## INFORMATION SHOWN
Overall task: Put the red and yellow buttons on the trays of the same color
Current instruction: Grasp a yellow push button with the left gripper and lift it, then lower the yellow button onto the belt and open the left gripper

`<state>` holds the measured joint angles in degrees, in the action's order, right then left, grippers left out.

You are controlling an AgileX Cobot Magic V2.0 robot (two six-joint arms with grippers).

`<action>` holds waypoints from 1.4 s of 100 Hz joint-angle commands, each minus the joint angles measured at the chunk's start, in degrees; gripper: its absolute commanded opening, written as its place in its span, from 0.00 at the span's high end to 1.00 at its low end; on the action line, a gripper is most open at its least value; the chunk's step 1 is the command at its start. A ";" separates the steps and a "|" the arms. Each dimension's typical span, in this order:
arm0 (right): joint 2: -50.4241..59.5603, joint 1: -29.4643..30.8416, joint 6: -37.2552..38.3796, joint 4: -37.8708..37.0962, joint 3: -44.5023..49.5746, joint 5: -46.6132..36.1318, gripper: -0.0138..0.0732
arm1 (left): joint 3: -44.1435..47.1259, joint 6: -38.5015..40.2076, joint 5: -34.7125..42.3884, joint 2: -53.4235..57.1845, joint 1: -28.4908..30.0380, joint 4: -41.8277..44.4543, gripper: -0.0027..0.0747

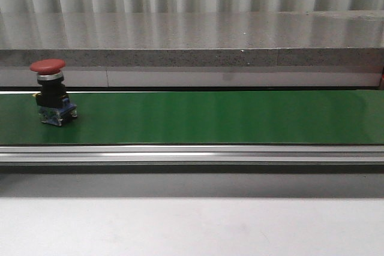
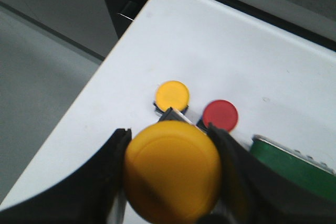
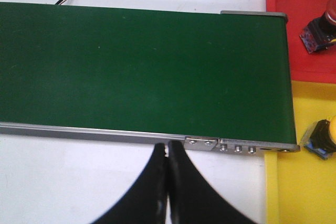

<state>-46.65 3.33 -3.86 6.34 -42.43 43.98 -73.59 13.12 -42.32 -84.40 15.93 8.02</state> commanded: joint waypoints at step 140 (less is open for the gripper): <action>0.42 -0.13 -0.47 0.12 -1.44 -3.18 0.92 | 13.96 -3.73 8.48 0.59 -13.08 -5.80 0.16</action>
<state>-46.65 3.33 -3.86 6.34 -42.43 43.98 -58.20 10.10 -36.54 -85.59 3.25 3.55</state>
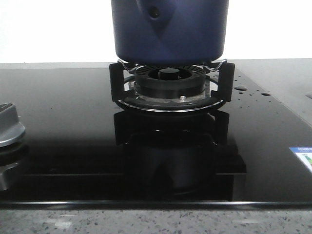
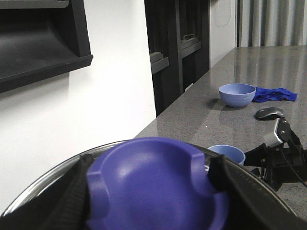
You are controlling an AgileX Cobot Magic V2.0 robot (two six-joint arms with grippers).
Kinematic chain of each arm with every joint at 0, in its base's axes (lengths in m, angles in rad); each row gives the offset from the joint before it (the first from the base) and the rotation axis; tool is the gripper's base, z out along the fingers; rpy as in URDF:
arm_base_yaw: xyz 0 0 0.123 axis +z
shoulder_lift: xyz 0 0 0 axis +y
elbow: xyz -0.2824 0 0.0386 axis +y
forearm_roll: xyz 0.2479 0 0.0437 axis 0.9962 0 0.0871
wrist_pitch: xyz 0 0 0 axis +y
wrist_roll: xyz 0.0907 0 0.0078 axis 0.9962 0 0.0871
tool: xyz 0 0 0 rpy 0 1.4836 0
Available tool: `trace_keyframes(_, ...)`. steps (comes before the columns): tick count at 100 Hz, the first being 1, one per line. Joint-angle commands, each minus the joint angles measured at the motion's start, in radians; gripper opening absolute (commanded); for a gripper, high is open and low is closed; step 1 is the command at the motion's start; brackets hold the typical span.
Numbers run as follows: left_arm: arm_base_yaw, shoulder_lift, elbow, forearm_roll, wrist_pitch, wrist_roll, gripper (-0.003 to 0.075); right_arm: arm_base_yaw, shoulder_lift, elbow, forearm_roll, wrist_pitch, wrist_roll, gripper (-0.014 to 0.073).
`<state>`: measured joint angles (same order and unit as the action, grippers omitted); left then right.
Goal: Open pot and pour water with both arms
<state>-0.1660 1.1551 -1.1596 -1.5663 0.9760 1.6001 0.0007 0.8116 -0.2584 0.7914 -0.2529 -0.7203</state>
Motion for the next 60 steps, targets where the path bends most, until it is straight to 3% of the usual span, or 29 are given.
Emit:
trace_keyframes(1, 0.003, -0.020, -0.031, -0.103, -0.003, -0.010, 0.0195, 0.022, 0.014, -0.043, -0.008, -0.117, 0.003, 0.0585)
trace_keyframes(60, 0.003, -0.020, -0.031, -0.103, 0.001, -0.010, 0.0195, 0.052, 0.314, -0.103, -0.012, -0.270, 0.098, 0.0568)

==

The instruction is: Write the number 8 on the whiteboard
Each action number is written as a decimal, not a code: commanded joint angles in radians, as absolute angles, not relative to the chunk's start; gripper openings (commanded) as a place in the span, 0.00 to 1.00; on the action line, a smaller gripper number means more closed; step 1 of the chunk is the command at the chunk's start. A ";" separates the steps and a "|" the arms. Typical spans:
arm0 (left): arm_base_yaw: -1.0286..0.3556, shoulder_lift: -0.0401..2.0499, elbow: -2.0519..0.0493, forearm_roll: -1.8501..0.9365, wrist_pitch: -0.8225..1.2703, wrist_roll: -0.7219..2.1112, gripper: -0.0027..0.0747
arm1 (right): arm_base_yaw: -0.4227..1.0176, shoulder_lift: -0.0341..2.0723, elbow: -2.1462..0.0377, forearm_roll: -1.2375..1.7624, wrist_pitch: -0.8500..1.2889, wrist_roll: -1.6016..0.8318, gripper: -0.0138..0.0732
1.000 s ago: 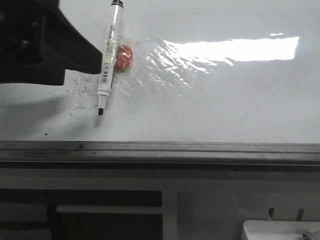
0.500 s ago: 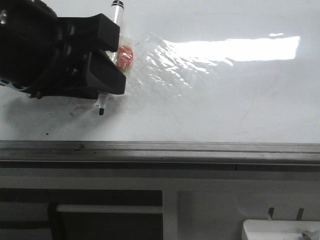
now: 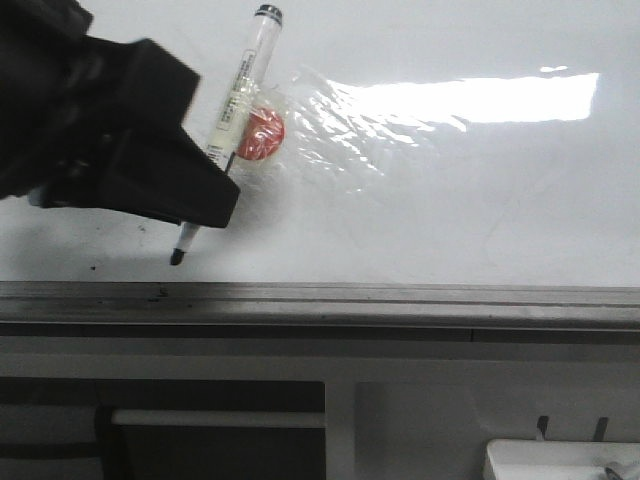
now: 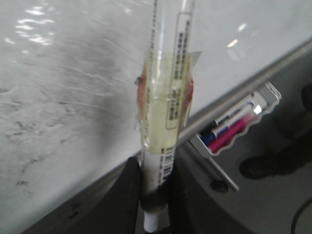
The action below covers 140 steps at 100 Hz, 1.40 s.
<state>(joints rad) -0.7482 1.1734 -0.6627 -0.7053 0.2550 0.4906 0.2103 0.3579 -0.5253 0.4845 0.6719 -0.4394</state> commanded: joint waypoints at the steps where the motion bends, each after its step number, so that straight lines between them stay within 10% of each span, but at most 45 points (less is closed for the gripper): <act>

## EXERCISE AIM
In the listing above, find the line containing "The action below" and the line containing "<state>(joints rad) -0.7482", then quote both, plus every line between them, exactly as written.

## ANSWER BOX
The action below covers 140 steps at 100 Hz, 1.40 s.
<state>(joints rad) -0.7482 1.1734 -0.6627 -0.7053 0.2550 0.4906 0.2103 0.3579 -0.5253 0.4845 0.6719 -0.4394</state> commanded: joint waypoints at the steps where the motion bends, each after its step number, so that straight lines between them stay within 10% of each span, but at most 45 points (less is closed for the gripper): <act>

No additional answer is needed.